## [MATERIAL SUPPLIED]
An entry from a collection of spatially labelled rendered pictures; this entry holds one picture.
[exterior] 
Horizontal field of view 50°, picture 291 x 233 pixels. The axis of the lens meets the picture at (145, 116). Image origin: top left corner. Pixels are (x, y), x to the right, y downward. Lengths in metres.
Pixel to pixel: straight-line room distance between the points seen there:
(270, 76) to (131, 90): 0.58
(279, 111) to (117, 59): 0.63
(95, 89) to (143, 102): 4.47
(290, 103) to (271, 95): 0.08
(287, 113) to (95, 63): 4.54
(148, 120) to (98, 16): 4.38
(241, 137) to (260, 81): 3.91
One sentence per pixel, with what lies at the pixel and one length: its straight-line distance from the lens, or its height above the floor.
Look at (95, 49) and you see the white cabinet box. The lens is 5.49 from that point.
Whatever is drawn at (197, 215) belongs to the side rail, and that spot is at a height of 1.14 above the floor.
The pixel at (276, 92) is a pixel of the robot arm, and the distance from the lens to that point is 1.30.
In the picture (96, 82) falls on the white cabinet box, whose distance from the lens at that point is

---

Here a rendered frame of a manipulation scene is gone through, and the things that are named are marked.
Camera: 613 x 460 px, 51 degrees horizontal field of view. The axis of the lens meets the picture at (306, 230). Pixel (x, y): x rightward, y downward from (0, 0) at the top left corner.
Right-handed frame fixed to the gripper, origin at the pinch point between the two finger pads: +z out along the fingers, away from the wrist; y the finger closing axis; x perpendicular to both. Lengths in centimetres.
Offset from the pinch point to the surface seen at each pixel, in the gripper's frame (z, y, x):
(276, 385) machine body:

---

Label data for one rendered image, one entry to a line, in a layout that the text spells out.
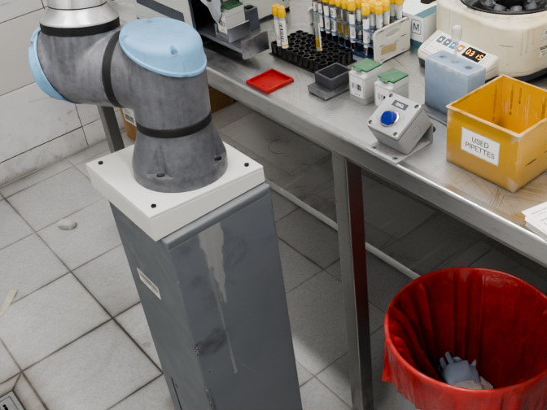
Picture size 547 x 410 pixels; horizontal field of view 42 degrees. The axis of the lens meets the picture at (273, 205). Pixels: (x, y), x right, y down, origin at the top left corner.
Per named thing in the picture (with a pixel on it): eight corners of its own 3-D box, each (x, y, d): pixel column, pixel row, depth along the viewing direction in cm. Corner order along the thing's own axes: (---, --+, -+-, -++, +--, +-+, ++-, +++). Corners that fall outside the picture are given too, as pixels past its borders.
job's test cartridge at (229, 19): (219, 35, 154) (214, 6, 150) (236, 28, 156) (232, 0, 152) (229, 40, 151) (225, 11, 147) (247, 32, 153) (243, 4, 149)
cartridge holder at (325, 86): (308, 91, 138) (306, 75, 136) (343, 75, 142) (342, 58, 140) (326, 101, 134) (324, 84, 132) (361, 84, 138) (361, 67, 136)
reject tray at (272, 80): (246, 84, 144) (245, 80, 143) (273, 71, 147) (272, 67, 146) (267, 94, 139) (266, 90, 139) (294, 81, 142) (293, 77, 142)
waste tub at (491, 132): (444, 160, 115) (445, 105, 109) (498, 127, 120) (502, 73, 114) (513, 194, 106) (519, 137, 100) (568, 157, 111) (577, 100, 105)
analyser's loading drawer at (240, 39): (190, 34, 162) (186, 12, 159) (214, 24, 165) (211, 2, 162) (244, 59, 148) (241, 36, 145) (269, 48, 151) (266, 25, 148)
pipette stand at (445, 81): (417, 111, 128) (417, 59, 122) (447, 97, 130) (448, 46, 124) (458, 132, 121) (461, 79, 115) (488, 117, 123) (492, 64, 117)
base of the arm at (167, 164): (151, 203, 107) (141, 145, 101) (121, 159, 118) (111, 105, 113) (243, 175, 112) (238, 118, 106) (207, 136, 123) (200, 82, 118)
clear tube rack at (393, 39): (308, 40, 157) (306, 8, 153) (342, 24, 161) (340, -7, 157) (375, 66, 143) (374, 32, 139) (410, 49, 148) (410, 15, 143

## [AIM OF THE TASK]
Search the listing above for the lines with "(270, 76) to (131, 90): 0.58" and "In the picture (96, 82)", then output those lines and all lines between them exactly.

## [RESULT FOR THIS EXERCISE]
(270, 76) to (131, 90): 0.58
(279, 111) to (117, 59): 0.63
(95, 89) to (143, 102): 4.47
(290, 103) to (271, 95): 0.08
(287, 113) to (95, 63): 4.54
(148, 120) to (98, 16): 4.38
(241, 137) to (260, 81): 3.91
One sentence per pixel, with what lies at the pixel and one length: its straight-line distance from the lens, or its height above the floor.
Look at (95, 49) and you see the white cabinet box. The lens is 5.49 from that point.
Whatever is drawn at (197, 215) belongs to the side rail, and that spot is at a height of 1.14 above the floor.
The pixel at (276, 92) is a pixel of the robot arm, and the distance from the lens to that point is 1.30.
In the picture (96, 82) falls on the white cabinet box, whose distance from the lens at that point is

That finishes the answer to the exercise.